A catastrophic earthquake is perhaps the best analogy that can be made for the events that have unfolded in Afghanistan over the past few weeks as Taliban forces rapidly took over the country and American forces started their final withdrawal there after two decades of war.

Each day, like never-ending aftershocks, reports emerged of new districts, towns and cities being overtaken in rapid succession. The final massive tremor struck two weeks ago on Aug. 15 when the Taliban captured Kabul, solidifying the regime's rule in Afghanistan once again.

The last time the Taliban had control of the country was 2001.

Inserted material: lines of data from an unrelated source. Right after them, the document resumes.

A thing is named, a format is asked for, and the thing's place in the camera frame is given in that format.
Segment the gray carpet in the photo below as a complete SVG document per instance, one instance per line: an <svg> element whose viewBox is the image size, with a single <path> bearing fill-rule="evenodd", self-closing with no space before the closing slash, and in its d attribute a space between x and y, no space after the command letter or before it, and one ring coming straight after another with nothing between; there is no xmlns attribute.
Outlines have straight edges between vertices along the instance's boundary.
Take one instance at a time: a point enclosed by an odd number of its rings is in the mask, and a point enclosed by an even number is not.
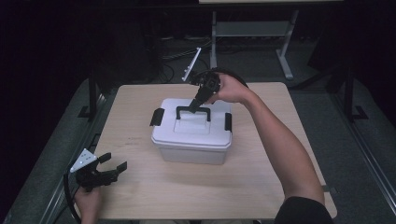
<svg viewBox="0 0 396 224"><path fill-rule="evenodd" d="M306 65L315 44L293 42L287 59L295 79L286 81L273 51L279 43L281 42L263 42L258 47L250 46L249 49L234 54L219 54L218 65L233 69L247 82L281 81L288 86L306 80L317 72ZM167 53L170 55L183 51L186 46L193 46L193 43L169 44ZM207 52L204 52L200 58L206 63L209 61ZM176 71L171 83L181 82L183 70L190 61L191 58L166 63ZM194 69L205 69L205 64L197 62ZM164 72L167 77L171 77L172 71L169 67L165 67ZM161 83L164 79L165 77L162 76L153 83ZM334 222L337 224L396 223L396 216L390 210L367 168L343 114L334 103L333 98L342 96L342 93L328 94L324 90L326 81L327 79L324 78L304 91L291 91L290 94L324 178L331 188L338 210ZM102 131L116 93L117 88L106 95L106 99L99 104L100 110L95 120L88 122L87 119L78 118L79 110L84 105L88 105L88 83L85 81L81 84L12 206L8 223L52 223L56 215L60 214L65 205L64 198L62 194L59 199L53 198L53 195L57 192L63 172L67 164L84 147L90 145L95 134ZM368 144L375 149L374 154L378 162L393 186L396 186L395 129L391 127L368 91L359 82L356 82L355 105L361 105L369 117L366 120L357 120L356 126ZM56 204L54 203L56 200L59 200L56 207L49 206ZM66 209L56 223L74 223L74 220ZM131 221L100 220L100 223L131 223Z"/></svg>

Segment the wooden table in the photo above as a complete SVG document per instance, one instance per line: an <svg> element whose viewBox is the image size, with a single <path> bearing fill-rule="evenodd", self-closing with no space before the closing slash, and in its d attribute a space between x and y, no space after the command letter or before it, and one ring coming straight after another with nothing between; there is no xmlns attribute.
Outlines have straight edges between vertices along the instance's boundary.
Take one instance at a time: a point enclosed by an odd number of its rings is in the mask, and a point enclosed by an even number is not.
<svg viewBox="0 0 396 224"><path fill-rule="evenodd" d="M230 3L315 3L315 2L339 2L343 0L199 0L206 4L230 4Z"/></svg>
<svg viewBox="0 0 396 224"><path fill-rule="evenodd" d="M273 112L297 135L326 185L286 86L249 83ZM109 219L268 219L275 218L283 191L268 161L248 111L234 104L233 142L223 165L164 161L151 142L154 110L165 98L192 98L189 84L120 87L103 129L96 156L112 159L98 166L114 169L128 161L119 180L103 187L101 218ZM336 208L329 192L326 206Z"/></svg>

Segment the metal bar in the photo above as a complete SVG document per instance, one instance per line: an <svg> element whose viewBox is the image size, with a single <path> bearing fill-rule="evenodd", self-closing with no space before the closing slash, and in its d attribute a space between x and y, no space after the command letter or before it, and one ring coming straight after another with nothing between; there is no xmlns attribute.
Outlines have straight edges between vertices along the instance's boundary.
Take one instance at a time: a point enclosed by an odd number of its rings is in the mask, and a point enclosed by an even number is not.
<svg viewBox="0 0 396 224"><path fill-rule="evenodd" d="M298 10L294 10L290 18L289 27L285 34L285 42L283 43L282 50L280 51L281 57L285 57L286 50L288 50L291 35L293 34L294 26L297 21L297 16L298 16Z"/></svg>
<svg viewBox="0 0 396 224"><path fill-rule="evenodd" d="M293 80L293 74L291 73L288 61L286 60L285 56L282 56L280 49L276 50L276 56L279 59L280 66L282 67L283 74L285 74L285 78L287 80Z"/></svg>
<svg viewBox="0 0 396 224"><path fill-rule="evenodd" d="M194 67L195 61L197 61L197 58L198 58L200 52L201 52L201 48L197 48L197 52L195 53L195 56L192 59L190 65L187 66L186 70L184 70L185 74L184 74L184 77L182 78L183 81L186 81L187 77L189 76L190 71Z"/></svg>
<svg viewBox="0 0 396 224"><path fill-rule="evenodd" d="M288 21L218 21L216 36L285 36Z"/></svg>
<svg viewBox="0 0 396 224"><path fill-rule="evenodd" d="M210 68L218 66L218 60L216 58L216 29L216 11L214 11L212 19L212 51L210 52Z"/></svg>

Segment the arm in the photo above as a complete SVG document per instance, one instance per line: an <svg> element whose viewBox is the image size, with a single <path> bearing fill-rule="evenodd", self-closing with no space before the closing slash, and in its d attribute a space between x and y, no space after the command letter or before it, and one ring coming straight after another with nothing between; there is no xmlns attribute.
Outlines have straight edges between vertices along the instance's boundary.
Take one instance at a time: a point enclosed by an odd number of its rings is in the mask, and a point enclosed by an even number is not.
<svg viewBox="0 0 396 224"><path fill-rule="evenodd" d="M91 192L87 192L84 188L79 188L76 192L75 200L81 213L81 224L97 223L102 201L101 188L94 188Z"/></svg>
<svg viewBox="0 0 396 224"><path fill-rule="evenodd" d="M324 204L324 194L314 165L297 137L266 106L253 91L235 78L219 74L220 91L208 103L223 100L241 103L254 120L262 144L274 167L285 199L305 197Z"/></svg>

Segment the box lid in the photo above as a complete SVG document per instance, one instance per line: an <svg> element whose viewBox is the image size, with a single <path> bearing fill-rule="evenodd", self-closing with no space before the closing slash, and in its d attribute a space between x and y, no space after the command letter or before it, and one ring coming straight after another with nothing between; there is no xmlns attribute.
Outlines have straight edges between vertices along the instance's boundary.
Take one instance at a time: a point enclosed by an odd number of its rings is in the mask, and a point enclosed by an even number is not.
<svg viewBox="0 0 396 224"><path fill-rule="evenodd" d="M154 124L152 141L169 147L211 151L227 149L232 141L231 105L216 101L213 105L202 105L199 111L192 114L187 110L191 100L163 100L160 108L163 115Z"/></svg>

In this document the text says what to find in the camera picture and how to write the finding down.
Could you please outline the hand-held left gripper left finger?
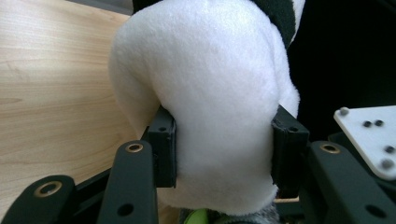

Outside of Afghanistan, Afghan immigrants around the world watched as their country, with its fledgling democracy, descended into chaos, desperation and what Afghans living abroad describe as utter hopelessness and darkness.

"What I feel right now is helpless," said Bahram, who grew up outside of Kabul.

In Arkansas, there are perhaps no more than about a dozen Afghans, who live in the northwest part of the state. Most were unwilling to speak with the Arkansas Democrat-Gazette out of fear that the Taliban might target friends and loved ones who remain in Afghanistan and who are trying to leave.

Many said they are too traumatized to talk publicly, digesting the likely reality that they may never be able to return home, at least not while Afghanistan is under Taliban rule.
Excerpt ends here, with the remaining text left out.